Waypoints: Trip Planner is a configurable WordPress plugin for building day-trip planners with Google Maps and Places data. The plugin source lives in plugin/waypoints/.

Status

The latest published release is v1.0. The v1.0 milestone completes the MVP release-readiness pass for a reusable WordPress.org submission candidate.

Completed foundation work includes:

  • WordPress plugin scaffold, activation/deactivation hooks, uninstall routine, release metadata, and Composer PSR-4 autoloading.
  • Settings API registration for default location, planner behavior, Google API keys, cache TTLs, rate-limit settings, and trusted proxy configuration.
  • Admin settings screen with required-configuration notices and a Google API cache clear tool.
  • Google API client abstraction with server-side key handling, explicit field masks, safe result objects, configurable timeouts, and transient-backed caching.
  • Extracted planner helper services for place parsing, waypoint state, distance labels, map URLs, start context, request state, and request-origin checks.
  • Shortcode-based frontend rendering with plugin-scoped assets and a shared planner renderer.
  • Block-editor rendering through a thin server-rendered wrapper around the shared planner renderer.
  • WordPress REST browse/route endpoints with POST-only requests, guest-safe visitor token validation, same-site request checks, trusted-proxy-aware client IP resolution, and configurable rate limiting.
  • Frontend JavaScript that updates browse and trip state through REST instead of full-page planner reloads.
  • Admin-editable categories, admin-editable interface copy, cache-clear tools, and a Google API test tool.
  • Browser smoke coverage for shortcode and block renders, category browsing, load-more, waypoint add/reorder/remove, clear-trip behavior, focus recovery, and narrow-viewport start-options behavior.
  • GitHub Actions quality checks for PHP syntax, PHPCS, PHPUnit, browser smoke, and WordPress Plugin Check.

The v1.0 hardening pass included:

  • Removing bundled icon assets in favor of CSS-only UI details.
  • Making REST token bootstrap cache behavior safer.
  • Moving rate-limit state to expiring transients.
  • Hardening Google geocode failure handling.
  • Keeping the Plugin Check workflow stable and quiet.

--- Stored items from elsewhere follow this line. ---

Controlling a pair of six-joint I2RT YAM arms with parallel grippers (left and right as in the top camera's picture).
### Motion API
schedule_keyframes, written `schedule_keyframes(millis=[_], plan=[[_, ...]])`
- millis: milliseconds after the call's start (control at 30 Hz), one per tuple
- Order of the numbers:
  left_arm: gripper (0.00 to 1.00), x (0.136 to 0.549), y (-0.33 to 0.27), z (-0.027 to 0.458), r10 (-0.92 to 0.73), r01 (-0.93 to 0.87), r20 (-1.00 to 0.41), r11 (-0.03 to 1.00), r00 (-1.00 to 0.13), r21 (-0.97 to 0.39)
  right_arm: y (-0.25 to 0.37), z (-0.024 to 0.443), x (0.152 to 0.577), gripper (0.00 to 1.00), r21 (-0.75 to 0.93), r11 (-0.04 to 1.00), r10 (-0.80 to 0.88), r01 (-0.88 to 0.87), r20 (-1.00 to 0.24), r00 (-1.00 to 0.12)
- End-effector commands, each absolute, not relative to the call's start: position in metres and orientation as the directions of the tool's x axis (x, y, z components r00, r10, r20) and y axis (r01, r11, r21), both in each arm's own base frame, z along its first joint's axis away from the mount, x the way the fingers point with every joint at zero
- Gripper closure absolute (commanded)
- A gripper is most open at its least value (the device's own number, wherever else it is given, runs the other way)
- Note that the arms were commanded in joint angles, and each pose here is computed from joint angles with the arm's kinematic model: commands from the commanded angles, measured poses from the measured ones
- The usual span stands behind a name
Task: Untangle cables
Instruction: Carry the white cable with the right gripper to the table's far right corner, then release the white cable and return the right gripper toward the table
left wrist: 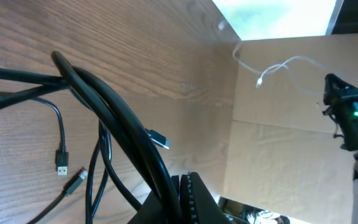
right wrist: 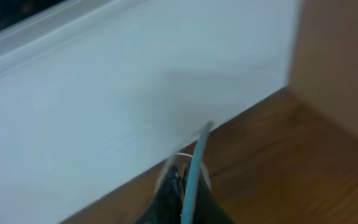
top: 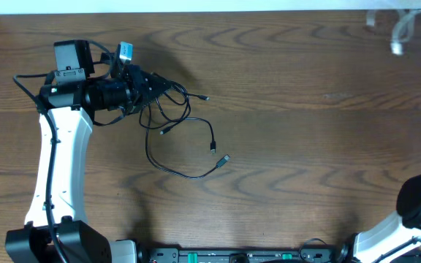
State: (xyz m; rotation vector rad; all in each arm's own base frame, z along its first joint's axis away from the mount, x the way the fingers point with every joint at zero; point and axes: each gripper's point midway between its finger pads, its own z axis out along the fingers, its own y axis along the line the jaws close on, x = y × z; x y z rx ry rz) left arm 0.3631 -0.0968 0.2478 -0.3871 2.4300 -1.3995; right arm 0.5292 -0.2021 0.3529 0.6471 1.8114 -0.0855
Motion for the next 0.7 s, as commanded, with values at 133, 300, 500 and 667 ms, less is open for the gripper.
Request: schedule_keyframes(millis=[133,300,500,667], plan=[[0.92,0.366,-0.098,0.249,-0.368,-0.05,-0.172,0.523,-0.914,-0.851,-0.301,0.222,0.543,0.99,0.114,0.78,0.391,0.615,-0.856,-0.338],[0.92,0.365,-0.108,0.241,-0.349,-0.049,-0.187,0.569,-0.918,-0.821,-0.318,0.163,0.543,0.99,0.082,0.768,0.425,0.636,-0.808,-0.409],[0.92,0.363,-0.119,0.238,-0.319,-0.029,-0.202,0.594,-0.926,-0.804,-0.321,0.15,0.537,0.99,0.071,0.765,0.439,0.64,-0.785,-0.438],[0.92,0.363,-0.121,0.237,-0.315,-0.027,-0.203,0.597,-0.927,-0.802,-0.327,0.149,0.533,0.93,0.072,0.759,0.447,0.648,-0.781,-0.436]])
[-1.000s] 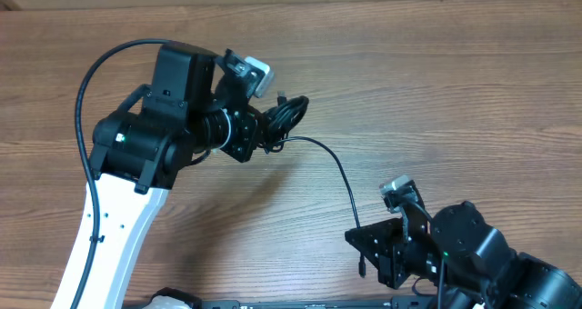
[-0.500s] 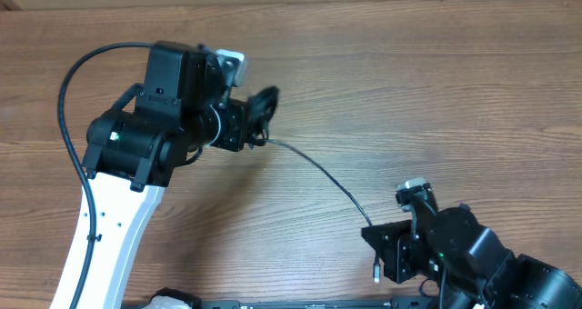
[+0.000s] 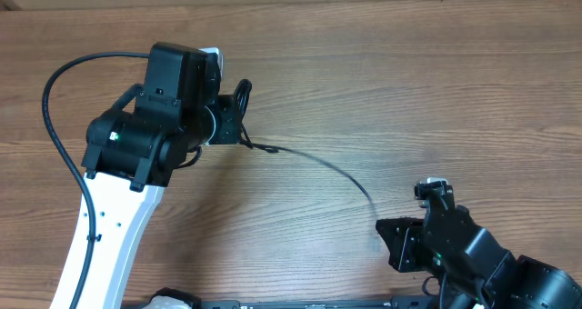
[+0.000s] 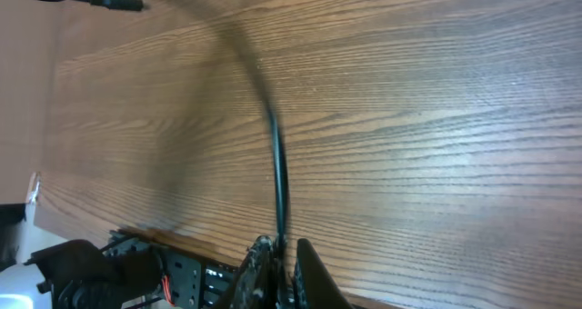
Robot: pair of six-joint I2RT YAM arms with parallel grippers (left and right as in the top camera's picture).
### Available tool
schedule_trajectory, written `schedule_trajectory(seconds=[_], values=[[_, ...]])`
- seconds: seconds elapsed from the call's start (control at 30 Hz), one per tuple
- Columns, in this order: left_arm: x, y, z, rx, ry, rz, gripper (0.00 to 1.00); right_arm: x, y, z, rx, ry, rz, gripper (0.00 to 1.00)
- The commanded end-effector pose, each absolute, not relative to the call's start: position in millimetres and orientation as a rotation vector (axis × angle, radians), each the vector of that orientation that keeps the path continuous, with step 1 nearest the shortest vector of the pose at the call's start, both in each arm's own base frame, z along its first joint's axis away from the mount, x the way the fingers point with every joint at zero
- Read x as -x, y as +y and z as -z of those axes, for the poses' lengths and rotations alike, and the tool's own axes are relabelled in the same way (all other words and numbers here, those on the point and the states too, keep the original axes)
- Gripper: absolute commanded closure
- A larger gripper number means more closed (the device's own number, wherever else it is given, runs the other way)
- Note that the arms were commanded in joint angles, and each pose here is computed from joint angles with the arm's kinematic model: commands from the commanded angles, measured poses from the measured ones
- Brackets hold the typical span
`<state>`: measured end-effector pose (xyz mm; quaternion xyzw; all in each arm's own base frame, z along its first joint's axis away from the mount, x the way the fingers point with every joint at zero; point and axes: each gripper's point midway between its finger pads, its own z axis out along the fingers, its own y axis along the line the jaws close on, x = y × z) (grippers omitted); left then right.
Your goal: Untangle cables
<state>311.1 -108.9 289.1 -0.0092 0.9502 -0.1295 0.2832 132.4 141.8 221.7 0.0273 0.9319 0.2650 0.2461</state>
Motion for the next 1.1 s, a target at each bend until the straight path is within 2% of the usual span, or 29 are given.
schedule_trajectory(seconds=[0.0,0.03,0.13,0.4,0.43,0.57,0.83,1.07], values=[[-311.8,-108.2,-298.3,0.079,2.516,0.378,0.96,-133.6,136.1,-220.9,-0.102,2.535,-0.698,0.65],[-311.7,-108.6,-298.3,0.150,2.518,0.404,0.96,-132.3,134.6,-219.1,-0.102,2.545,-0.688,0.33],[-311.2,-110.4,-298.6,0.231,2.520,0.444,0.96,-132.6,134.9,-219.4,-0.102,2.543,-0.690,0.23],[-289.3,-158.9,-310.3,0.079,2.560,0.831,0.96,-148.6,155.4,-245.7,0.074,2.388,-0.761,0.24],[-286.5,-163.3,-312.1,0.050,2.560,0.867,0.96,-150.8,158.0,-249.9,0.090,2.365,-0.770,0.21],[-274.4,-179.7,-320.1,-0.168,2.526,0.977,0.96,-158.9,165.3,-263.2,0.173,2.280,-0.771,0.21],[-242.1,-195.4,-324.2,-0.676,2.399,1.058,0.96,-186.3,167.5,-280.8,0.095,2.168,-0.718,0.23],[-219.4,-210.9,-341.5,-0.843,2.267,1.255,0.96,-205.6,172.8,-269.6,0.063,2.188,-0.623,0.25]])
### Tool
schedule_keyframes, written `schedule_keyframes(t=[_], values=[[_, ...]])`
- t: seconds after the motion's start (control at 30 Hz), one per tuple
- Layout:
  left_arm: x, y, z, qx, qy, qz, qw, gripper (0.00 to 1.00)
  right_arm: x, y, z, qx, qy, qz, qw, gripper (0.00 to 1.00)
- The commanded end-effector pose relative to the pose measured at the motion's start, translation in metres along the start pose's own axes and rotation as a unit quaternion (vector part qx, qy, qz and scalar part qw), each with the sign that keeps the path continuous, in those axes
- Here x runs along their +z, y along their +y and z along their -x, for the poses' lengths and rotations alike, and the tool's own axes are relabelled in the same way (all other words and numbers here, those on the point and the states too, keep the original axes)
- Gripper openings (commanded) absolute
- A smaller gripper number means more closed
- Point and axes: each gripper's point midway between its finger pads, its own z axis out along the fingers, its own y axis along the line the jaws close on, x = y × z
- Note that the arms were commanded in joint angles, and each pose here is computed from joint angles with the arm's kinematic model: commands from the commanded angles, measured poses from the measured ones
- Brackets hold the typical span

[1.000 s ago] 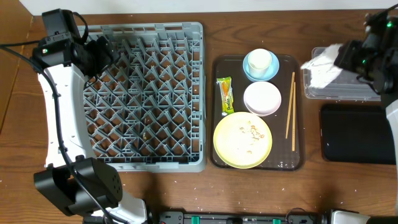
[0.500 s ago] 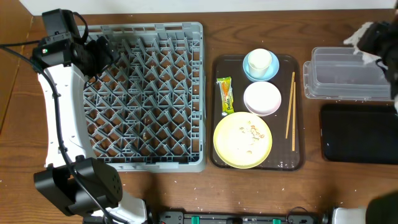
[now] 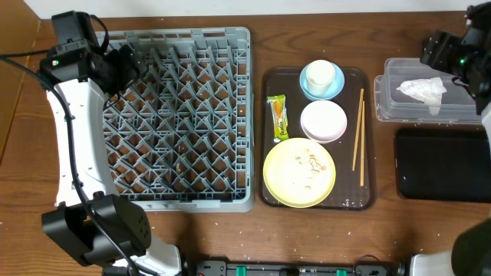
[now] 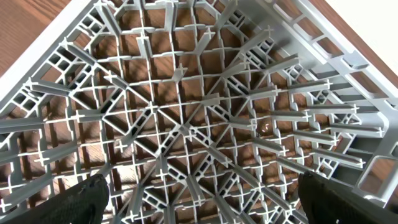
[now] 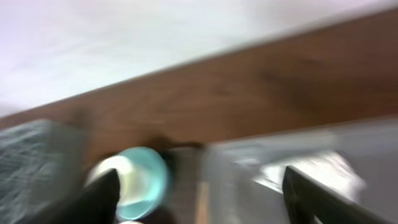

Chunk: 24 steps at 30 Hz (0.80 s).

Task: Sort waste into correct bins and load items into the dishwasher
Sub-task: 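Lift the tissue and release it into the clear plastic bin, then grasp the yellow snack wrapper on the tray with the right gripper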

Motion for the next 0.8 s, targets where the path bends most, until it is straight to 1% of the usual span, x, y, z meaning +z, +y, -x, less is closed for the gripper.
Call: schedule_keyframes(t=[0.0, 0.03, 0.13, 0.2, 0.23, 0.33, 0.43, 0.5, 0.57, 0.6, 0.63, 0.77], values=[[-0.009, 0.001, 0.002, -0.003, -0.01, 0.0, 1.0, 0.98, -0.036, 0.088, 0.002, -0.027, 0.008, 0.206, 0.978, 0.97], [-0.009, 0.001, 0.002, -0.003, -0.011, 0.0, 1.0, 0.98, -0.036, 0.098, -0.002, -0.026, 0.017, 0.224, 0.974, 0.99], [-0.009, 0.001, 0.002, -0.003, -0.01, 0.0, 1.0, 0.98, -0.027, 0.124, -0.022, -0.036, 0.048, 0.242, 0.968, 0.99], [-0.009, 0.001, 0.002, -0.003, -0.01, 0.0, 1.0, 0.98, -0.012, 0.147, -0.043, -0.051, 0.074, 0.248, 0.965, 0.99], [-0.009, 0.001, 0.002, -0.003, -0.011, 0.0, 1.0, 0.98, -0.005, 0.154, -0.049, -0.058, 0.081, 0.242, 0.965, 0.99], [-0.009, 0.001, 0.002, -0.003, -0.01, 0.0, 1.0, 0.98, 0.034, 0.175, -0.09, -0.094, 0.111, 0.175, 0.974, 0.98], [-0.009, 0.001, 0.002, -0.003, -0.01, 0.0, 1.0, 0.98, 0.061, 0.197, -0.132, -0.125, 0.142, 0.141, 0.972, 0.98], [-0.009, 0.002, 0.002, -0.003, -0.01, 0.0, 1.0, 0.98, 0.077, 0.21, -0.158, -0.136, 0.157, 0.123, 0.97, 0.93], [-0.009, 0.001, 0.002, -0.003, -0.01, 0.0, 1.0, 0.98, 0.093, 0.222, -0.183, -0.154, 0.166, 0.111, 0.968, 0.82], [-0.009, 0.001, 0.002, -0.003, -0.01, 0.0, 1.0, 0.98, 0.099, 0.227, -0.193, -0.164, 0.168, 0.105, 0.966, 0.75], [-0.009, 0.001, 0.002, -0.003, -0.01, 0.0, 1.0, 0.98, 0.105, 0.231, -0.203, -0.173, 0.17, 0.101, 0.965, 0.71], [-0.009, 0.001, 0.002, -0.003, -0.01, 0.0, 1.0, 0.98, 0.124, 0.232, -0.236, -0.18, 0.179, 0.056, 0.966, 0.69]])
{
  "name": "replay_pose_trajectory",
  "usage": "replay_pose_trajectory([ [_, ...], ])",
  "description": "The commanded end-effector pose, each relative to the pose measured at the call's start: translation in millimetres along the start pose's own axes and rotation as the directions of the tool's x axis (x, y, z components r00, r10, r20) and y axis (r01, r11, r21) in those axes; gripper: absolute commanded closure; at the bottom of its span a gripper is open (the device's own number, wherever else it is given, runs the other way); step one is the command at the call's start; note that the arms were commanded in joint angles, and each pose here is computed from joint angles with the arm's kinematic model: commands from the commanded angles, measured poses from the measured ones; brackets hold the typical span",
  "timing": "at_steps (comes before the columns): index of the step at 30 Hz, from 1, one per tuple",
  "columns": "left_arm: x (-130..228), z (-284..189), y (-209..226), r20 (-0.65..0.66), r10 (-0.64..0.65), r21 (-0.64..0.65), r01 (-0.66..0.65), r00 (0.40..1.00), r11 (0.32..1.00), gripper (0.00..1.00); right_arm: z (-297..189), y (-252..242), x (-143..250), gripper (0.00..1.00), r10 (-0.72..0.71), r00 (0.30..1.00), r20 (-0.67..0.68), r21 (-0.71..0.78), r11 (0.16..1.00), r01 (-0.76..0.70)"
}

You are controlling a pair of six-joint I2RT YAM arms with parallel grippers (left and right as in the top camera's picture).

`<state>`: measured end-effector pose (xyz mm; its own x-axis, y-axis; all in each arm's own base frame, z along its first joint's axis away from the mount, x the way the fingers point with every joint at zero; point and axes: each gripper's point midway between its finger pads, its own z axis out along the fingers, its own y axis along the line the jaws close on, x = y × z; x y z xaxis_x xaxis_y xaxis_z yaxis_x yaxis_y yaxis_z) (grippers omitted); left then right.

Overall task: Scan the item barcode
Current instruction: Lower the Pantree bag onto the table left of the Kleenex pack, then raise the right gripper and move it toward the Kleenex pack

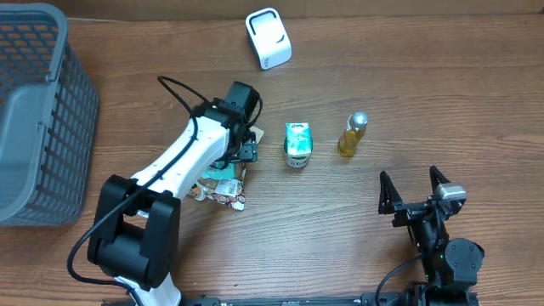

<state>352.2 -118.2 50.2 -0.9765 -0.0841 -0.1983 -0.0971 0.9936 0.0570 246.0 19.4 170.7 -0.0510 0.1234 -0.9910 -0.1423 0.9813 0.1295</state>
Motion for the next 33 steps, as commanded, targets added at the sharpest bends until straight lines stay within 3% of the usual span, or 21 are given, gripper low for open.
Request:
replay_pose_trajectory([
  [1, -17, -17, -7, 0.016, 0.042, 0.091, -0.044, 0.999, 0.995, 0.21, 1, 0, 4, 0.0, 0.0, 1.0, -0.006, -0.004, 1.0, 0.0],
  [8, -24, -26, 14, -0.011, 0.088, 0.099, -0.086, 0.996, 0.991, 0.21, 1, 0, 4, 0.0, 0.0, 1.0, -0.006, -0.004, 1.0, 0.0],
  [14, -22, -22, 59, -0.075, -0.071, 0.039, 0.074, 0.995, 0.996, 0.25, 1, 0, 4, 0.0, 0.0, 1.0, -0.006, -0.004, 1.0, 0.0],
  [21, -20, -19, 96, -0.136, -0.2, 0.065, 0.21, 0.97, 0.976, 0.27, 1, 0, 4, 0.0, 0.0, 1.0, -0.006, -0.004, 1.0, 0.0],
  [29, -21, -17, 115, -0.135, -0.216, 0.041, 0.223, 0.967, 0.974, 0.31, 1, 0, 4, 0.0, 0.0, 1.0, -0.006, -0.005, 1.0, 0.0],
  [33, -24, -17, 129, -0.101, -0.211, -0.039, 0.208, 0.972, 0.977, 0.27, 1, 0, 4, 0.0, 0.0, 1.0, -0.006, -0.005, 1.0, 0.0],
])
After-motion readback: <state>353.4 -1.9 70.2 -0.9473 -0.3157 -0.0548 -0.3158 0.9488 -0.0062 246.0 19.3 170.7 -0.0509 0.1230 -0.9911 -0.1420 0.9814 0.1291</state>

PHPStan is available through the repo-local Composer tooling and is included in the stricter WordPress.org submission-readiness scan. The regular Plugin Quality workflow remains focused on PHP syntax, PHPCS, PHPUnit, browser smoke, and WordPress Plugin Check.

Requirements

  • WordPress 6.8 or newer
  • PHP 8.2 or newer
  • Composer for source checkouts
  • Google Cloud keys for Maps Embed API, Places API (New), and optionally Geocoding API

Repository Layout

  • plugin/waypoints/ contains the WordPress plugin source.
  • The root PHP bootstrap file contains the WordPress plugin headers.
  • plugin/waypoints/src/ contains namespaced plugin classes.
  • plugin/waypoints/src/Settings/ contains option defaults and sanitization.
  • plugin/waypoints/src/Admin/ contains the settings UI.
  • plugin/waypoints/src/Google/ contains Google API client and cache classes.
  • docs/ contains installation, usage, admin, release, architecture, settings, security, troubleshooting, and historical planning notes for the plugin.

Naming Note

The public plugin name is Waypoints: Trip Planner. The WordPress.org slug, release artifact folder, and text domain use waypoints-trip-planner. The source directory remains plugin/waypoints/, and compatibility identifiers such as [waypoints], [plan_your_day], plan_your_day_*, Acodebeard\PlanYourDay, REST namespace, block name, and asset/CSS handles remain unchanged to avoid unnecessary migration risk.

Credits

Special thanks to Hagan and Datapoke for development help.

Documentation

Start with docs/README.md. Current docs cover installation, frontend usage, admin workflows, release steps, architecture, settings, security, and troubleshooting.

License

Waypoints: Trip Planner is licensed under GPLv2 or later. See LICENSE.

Local Source Installation

  1. Copy or symlink plugin/waypoints/ into a WordPress installation at wp-content/plugins/waypoints-trip-planner/.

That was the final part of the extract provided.